Work required: Type again, exactly, the lines below from the start through the line that includes "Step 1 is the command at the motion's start".

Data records
..........

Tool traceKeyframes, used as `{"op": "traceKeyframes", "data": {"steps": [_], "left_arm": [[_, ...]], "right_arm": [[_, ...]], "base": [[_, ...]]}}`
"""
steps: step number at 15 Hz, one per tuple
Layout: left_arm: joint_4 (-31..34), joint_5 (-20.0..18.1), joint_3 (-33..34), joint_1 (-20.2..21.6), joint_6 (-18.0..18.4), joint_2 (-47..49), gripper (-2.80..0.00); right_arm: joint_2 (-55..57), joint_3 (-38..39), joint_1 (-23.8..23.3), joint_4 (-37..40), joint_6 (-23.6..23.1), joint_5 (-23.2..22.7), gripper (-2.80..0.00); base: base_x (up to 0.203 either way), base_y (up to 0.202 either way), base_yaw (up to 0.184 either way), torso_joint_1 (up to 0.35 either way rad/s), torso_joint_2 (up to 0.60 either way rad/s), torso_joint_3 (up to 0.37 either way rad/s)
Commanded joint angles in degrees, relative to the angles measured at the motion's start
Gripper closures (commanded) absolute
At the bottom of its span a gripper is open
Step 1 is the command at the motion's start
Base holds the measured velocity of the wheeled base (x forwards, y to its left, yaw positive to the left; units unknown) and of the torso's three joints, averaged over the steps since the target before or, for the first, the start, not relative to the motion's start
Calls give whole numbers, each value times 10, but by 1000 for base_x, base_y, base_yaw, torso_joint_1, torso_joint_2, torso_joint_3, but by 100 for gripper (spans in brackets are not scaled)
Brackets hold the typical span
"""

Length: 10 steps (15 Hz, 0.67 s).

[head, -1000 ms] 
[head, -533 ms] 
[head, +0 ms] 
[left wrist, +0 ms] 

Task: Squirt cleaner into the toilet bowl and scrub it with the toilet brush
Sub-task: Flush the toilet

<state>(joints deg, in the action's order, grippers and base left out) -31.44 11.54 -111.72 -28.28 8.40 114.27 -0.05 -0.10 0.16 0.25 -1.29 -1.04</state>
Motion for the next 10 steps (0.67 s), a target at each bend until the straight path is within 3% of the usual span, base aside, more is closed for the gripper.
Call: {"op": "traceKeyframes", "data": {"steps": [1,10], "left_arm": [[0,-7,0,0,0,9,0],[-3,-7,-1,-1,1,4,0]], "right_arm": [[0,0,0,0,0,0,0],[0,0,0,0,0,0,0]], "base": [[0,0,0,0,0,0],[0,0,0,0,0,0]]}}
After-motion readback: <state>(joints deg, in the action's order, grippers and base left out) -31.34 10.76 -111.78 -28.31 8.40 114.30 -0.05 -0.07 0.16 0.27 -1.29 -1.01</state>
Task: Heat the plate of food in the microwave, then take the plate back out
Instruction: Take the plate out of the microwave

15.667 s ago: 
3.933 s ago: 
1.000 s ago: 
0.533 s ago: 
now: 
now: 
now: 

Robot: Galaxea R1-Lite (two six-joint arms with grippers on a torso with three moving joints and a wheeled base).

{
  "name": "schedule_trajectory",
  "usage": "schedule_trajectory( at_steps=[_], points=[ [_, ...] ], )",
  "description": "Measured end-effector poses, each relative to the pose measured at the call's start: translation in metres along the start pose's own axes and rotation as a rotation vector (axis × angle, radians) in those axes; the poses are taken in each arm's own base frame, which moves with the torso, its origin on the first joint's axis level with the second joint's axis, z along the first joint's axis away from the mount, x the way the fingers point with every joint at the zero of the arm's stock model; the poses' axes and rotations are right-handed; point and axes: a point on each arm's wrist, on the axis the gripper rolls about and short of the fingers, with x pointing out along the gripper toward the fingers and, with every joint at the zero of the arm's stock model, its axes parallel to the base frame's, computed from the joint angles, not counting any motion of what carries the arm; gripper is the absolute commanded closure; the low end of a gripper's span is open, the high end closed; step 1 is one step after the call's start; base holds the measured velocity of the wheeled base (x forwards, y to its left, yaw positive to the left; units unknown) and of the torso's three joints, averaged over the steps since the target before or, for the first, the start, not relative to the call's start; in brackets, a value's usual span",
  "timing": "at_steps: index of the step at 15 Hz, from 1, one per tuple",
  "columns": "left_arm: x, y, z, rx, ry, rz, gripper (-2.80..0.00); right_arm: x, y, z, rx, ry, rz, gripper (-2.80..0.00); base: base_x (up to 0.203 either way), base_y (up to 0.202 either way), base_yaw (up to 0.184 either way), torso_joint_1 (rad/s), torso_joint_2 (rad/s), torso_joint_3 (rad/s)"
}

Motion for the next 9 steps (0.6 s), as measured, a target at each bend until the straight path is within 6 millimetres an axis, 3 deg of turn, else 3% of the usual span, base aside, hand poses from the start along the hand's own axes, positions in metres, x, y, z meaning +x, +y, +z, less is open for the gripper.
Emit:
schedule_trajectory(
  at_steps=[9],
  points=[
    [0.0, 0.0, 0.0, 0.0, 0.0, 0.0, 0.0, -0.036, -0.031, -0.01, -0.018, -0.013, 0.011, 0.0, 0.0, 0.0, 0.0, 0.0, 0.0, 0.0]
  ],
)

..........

Problem solution:
Tool traceKeyframes, used as `{"op": "traceKeyframes", "data": {"steps": [_], "left_arm": [[_, ...]], "right_arm": [[_, ...]], "base": [[_, ...]]}}`
"""
steps: step number at 15 Hz, one per tuple
Layout: left_arm: joint_4 (-31..34), joint_5 (-20.0..18.1), joint_3 (-33..34), joint_1 (-20.2..21.6), joint_6 (-18.0..18.4), joint_2 (-47..49), gripper (-2.80..0.00); right_arm: joint_2 (-55..57), joint_3 (-38..39), joint_1 (-23.8..23.3), joint_4 (-37..40), joint_6 (-23.6..23.1), joint_5 (-23.2..22.7), gripper (-2.80..0.00); base: base_x (up to 0.203 either way), base_y (up to 0.202 either way), base_yaw (up to 0.184 either way), torso_joint_1 (up to 0.35 either way rad/s), torso_joint_2 (up to 0.60 either way rad/s), torso_joint_3 (up to 0.37 either way rad/s)
Commanded joint angles in degrees, relative to the angles measured at the motion's start
Gripper closures (commanded) absolute
At the bottom of its span a gripper is open
Step 1 is the command at the motion's start

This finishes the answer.